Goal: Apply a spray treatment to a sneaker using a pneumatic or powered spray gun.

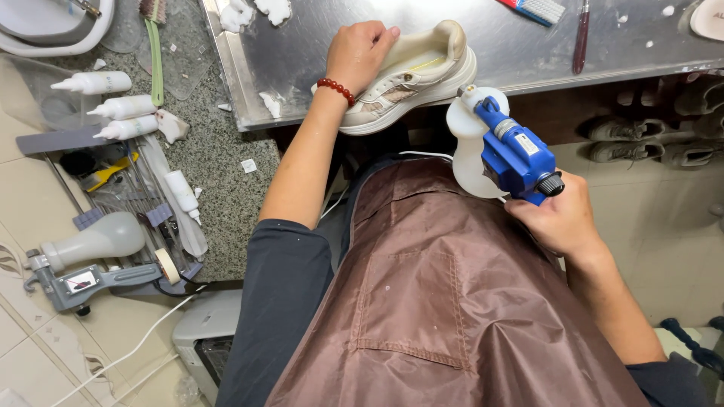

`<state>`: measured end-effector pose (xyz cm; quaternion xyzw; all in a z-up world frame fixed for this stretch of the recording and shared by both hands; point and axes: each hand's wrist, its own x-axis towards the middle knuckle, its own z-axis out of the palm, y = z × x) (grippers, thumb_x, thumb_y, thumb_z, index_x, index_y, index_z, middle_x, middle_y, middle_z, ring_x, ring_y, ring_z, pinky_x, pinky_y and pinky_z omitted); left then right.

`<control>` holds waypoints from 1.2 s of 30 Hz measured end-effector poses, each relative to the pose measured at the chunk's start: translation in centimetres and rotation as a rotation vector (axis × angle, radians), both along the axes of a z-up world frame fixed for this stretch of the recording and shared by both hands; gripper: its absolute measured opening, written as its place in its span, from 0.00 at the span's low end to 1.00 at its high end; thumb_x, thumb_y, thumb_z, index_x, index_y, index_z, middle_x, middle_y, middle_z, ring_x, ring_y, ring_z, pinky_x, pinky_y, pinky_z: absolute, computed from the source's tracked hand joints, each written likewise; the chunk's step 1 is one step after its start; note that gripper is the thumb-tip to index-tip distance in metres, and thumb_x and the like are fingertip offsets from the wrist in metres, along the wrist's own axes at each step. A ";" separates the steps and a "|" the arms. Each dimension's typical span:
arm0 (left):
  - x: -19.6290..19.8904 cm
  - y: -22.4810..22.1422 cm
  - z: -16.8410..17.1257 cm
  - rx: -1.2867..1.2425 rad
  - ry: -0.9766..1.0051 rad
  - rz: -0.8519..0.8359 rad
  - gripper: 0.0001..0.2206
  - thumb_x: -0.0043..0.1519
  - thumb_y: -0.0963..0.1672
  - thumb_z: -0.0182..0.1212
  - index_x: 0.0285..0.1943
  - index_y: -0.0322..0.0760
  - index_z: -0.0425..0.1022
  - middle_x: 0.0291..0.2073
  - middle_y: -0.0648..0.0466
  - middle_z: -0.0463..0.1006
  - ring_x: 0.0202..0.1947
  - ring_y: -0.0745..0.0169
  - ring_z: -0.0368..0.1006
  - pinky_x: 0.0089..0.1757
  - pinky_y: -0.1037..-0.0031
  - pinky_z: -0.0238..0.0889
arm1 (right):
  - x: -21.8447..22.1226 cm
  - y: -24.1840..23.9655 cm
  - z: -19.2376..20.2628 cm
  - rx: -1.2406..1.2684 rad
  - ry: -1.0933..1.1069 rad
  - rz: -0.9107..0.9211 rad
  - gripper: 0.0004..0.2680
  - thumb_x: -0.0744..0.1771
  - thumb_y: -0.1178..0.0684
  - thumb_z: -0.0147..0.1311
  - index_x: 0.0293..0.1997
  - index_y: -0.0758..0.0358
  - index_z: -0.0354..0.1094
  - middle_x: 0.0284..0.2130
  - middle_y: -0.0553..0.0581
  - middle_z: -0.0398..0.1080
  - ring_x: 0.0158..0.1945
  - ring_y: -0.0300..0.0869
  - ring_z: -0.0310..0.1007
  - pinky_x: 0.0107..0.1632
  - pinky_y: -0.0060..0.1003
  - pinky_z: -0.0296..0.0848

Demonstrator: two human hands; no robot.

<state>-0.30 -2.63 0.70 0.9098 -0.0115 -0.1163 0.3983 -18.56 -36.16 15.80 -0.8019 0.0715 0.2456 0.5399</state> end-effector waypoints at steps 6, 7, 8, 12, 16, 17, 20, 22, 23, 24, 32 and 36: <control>-0.5 1.5 -0.2 -0.198 0.068 -0.052 0.13 0.60 0.49 0.63 0.36 0.35 0.81 0.20 0.49 0.78 0.21 0.52 0.74 0.28 0.63 0.67 | -0.3 -0.3 -0.6 0.006 -0.009 0.000 0.11 0.59 0.63 0.62 0.44 0.67 0.72 0.36 0.49 0.75 0.40 0.31 0.71 0.47 0.31 0.72; -0.7 1.6 -0.8 -0.198 0.068 -0.049 0.13 0.60 0.49 0.63 0.36 0.35 0.81 0.20 0.49 0.78 0.21 0.52 0.74 0.28 0.63 0.67 | -0.3 -0.4 -0.7 0.006 -0.009 0.003 0.11 0.59 0.63 0.62 0.44 0.67 0.72 0.36 0.49 0.75 0.40 0.31 0.71 0.47 0.31 0.72; -1.0 1.7 -1.4 -0.169 0.007 -0.108 0.13 0.59 0.49 0.65 0.37 0.34 0.82 0.23 0.47 0.78 0.23 0.49 0.74 0.30 0.62 0.68 | -0.4 -0.4 -0.9 -0.005 -0.003 0.006 0.11 0.59 0.63 0.62 0.43 0.67 0.72 0.35 0.49 0.75 0.40 0.31 0.71 0.47 0.31 0.72; -0.9 1.1 -0.1 -0.018 -0.093 -0.152 0.13 0.63 0.48 0.65 0.36 0.33 0.83 0.29 0.41 0.78 0.31 0.42 0.74 0.36 0.57 0.66 | 0.2 0.3 0.3 -0.022 -0.045 0.028 0.12 0.59 0.63 0.61 0.44 0.68 0.73 0.36 0.49 0.76 0.40 0.33 0.73 0.47 0.32 0.72; -1.8 0.4 3.2 0.079 0.110 -0.103 0.14 0.63 0.49 0.64 0.36 0.33 0.83 0.27 0.40 0.77 0.30 0.41 0.74 0.37 0.57 0.66 | -0.2 -0.3 -0.3 -0.009 -0.064 0.001 0.12 0.59 0.63 0.60 0.45 0.68 0.73 0.37 0.49 0.76 0.40 0.33 0.72 0.47 0.32 0.72; -2.0 0.4 3.4 0.056 0.055 -0.111 0.14 0.62 0.49 0.64 0.35 0.33 0.83 0.26 0.40 0.77 0.29 0.41 0.74 0.36 0.56 0.66 | -0.4 -0.4 -0.5 -0.028 -0.036 -0.015 0.11 0.60 0.64 0.60 0.44 0.68 0.73 0.35 0.49 0.75 0.39 0.33 0.71 0.45 0.32 0.72; -1.9 0.5 4.5 0.040 0.072 -0.162 0.13 0.62 0.48 0.63 0.35 0.32 0.83 0.26 0.40 0.78 0.28 0.43 0.75 0.36 0.57 0.67 | -0.3 -0.3 -0.1 -0.025 -0.011 -0.034 0.10 0.60 0.64 0.60 0.44 0.68 0.73 0.34 0.50 0.74 0.38 0.32 0.70 0.44 0.33 0.71; -1.5 0.8 5.1 0.052 0.145 -0.207 0.12 0.62 0.47 0.62 0.35 0.32 0.82 0.25 0.41 0.78 0.28 0.44 0.75 0.37 0.58 0.68 | 0.0 0.2 0.2 0.002 -0.012 -0.041 0.10 0.60 0.64 0.60 0.44 0.68 0.72 0.35 0.49 0.74 0.39 0.32 0.70 0.45 0.32 0.71; -1.5 0.9 5.1 0.033 0.186 -0.200 0.12 0.63 0.47 0.61 0.37 0.31 0.82 0.26 0.40 0.79 0.28 0.45 0.76 0.37 0.58 0.68 | -0.1 0.4 0.3 0.032 -0.015 -0.045 0.11 0.60 0.63 0.61 0.44 0.68 0.72 0.36 0.49 0.74 0.40 0.31 0.71 0.46 0.32 0.72; -1.6 1.0 5.1 0.014 0.227 -0.193 0.13 0.65 0.46 0.60 0.39 0.30 0.81 0.27 0.40 0.79 0.28 0.46 0.76 0.37 0.59 0.67 | -0.3 0.6 0.4 0.062 -0.019 -0.048 0.11 0.60 0.63 0.61 0.44 0.68 0.71 0.37 0.48 0.74 0.41 0.31 0.71 0.47 0.31 0.72; -1.9 1.9 3.8 -0.147 0.365 -0.127 0.12 0.65 0.45 0.58 0.44 0.28 0.80 0.28 0.47 0.80 0.28 0.60 0.75 0.36 0.65 0.69 | 1.4 2.7 2.7 -0.045 -0.047 0.087 0.12 0.59 0.61 0.61 0.45 0.67 0.71 0.33 0.53 0.75 0.37 0.35 0.72 0.45 0.33 0.72; -2.2 2.6 2.0 -0.466 0.597 0.064 0.12 0.65 0.44 0.56 0.50 0.28 0.79 0.32 0.53 0.83 0.30 0.69 0.76 0.36 0.71 0.71 | 2.0 3.3 3.2 -0.115 -0.044 0.132 0.15 0.58 0.59 0.61 0.48 0.66 0.71 0.32 0.57 0.75 0.35 0.39 0.73 0.45 0.36 0.72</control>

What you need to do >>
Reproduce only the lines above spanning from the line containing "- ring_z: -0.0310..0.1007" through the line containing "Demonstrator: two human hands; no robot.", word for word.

Answer space >>
  - ring_z: -0.0310..0.1007
  - pinky_x: 0.0107..0.1632
  - pinky_y: -0.0060..0.1003
  - pinky_z: -0.0296..0.0848

Demonstrator: two human hands; no robot.

Nothing else is required to complete the exercise.